## RECORD EXTRACTS
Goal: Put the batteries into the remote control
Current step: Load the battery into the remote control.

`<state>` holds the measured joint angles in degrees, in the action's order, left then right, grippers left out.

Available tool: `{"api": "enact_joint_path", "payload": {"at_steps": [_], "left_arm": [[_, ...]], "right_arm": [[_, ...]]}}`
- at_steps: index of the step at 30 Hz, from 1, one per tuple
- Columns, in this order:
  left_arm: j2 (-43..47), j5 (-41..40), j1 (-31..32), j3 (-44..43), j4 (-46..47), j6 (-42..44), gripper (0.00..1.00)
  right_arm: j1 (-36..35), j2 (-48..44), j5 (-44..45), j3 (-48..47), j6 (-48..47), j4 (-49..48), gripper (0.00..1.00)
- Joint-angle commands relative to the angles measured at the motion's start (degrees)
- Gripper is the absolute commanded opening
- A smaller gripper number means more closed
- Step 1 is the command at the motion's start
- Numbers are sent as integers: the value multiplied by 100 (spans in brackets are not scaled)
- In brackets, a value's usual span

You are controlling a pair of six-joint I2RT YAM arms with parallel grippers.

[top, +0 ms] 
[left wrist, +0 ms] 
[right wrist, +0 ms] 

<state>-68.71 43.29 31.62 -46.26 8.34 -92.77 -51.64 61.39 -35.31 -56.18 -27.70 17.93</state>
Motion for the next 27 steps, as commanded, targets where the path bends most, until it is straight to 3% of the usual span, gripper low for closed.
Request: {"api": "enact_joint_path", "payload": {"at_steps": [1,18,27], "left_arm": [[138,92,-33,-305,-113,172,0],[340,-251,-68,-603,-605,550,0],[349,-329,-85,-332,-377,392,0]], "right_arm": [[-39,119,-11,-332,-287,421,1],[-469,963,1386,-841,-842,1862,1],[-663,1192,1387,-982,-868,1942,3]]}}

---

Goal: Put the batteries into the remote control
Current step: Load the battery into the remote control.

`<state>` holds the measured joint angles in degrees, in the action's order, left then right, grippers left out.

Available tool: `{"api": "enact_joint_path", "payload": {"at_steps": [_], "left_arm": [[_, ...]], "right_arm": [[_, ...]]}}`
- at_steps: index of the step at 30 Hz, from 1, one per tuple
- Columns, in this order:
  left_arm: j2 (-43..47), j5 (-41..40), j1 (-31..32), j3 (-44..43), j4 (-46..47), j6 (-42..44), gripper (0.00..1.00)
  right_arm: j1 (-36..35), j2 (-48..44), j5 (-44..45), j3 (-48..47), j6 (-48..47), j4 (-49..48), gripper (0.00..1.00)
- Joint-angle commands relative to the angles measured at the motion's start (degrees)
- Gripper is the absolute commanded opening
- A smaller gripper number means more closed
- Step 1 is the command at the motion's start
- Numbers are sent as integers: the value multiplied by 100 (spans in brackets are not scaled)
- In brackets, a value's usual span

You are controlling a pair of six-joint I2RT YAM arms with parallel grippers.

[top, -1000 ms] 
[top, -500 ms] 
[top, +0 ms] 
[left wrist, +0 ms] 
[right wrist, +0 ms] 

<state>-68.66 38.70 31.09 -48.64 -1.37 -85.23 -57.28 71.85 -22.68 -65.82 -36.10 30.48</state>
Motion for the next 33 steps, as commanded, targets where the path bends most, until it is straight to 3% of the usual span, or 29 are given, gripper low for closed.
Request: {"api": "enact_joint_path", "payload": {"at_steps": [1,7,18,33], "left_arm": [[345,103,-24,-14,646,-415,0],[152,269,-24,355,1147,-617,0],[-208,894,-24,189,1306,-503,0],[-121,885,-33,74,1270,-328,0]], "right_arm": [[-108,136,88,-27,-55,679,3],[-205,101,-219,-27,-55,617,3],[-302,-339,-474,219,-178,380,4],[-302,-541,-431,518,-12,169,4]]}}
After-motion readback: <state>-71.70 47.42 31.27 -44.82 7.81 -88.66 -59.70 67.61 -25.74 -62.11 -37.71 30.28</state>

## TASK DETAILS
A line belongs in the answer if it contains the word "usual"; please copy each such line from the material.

## SOLUTION FOR THIS PROBLEM
- In brackets, a value's usual span
Motion for the next 27 steps, as commanded, targets where the path bends most, until it is straight to 3% of the usual span, gripper low for closed.
- In brackets, a value's usual span
Motion for the next 33 steps, as commanded, targets where the path bends most, until it is straight to 3% of the usual span, or 29 are given, gripper low for closed.

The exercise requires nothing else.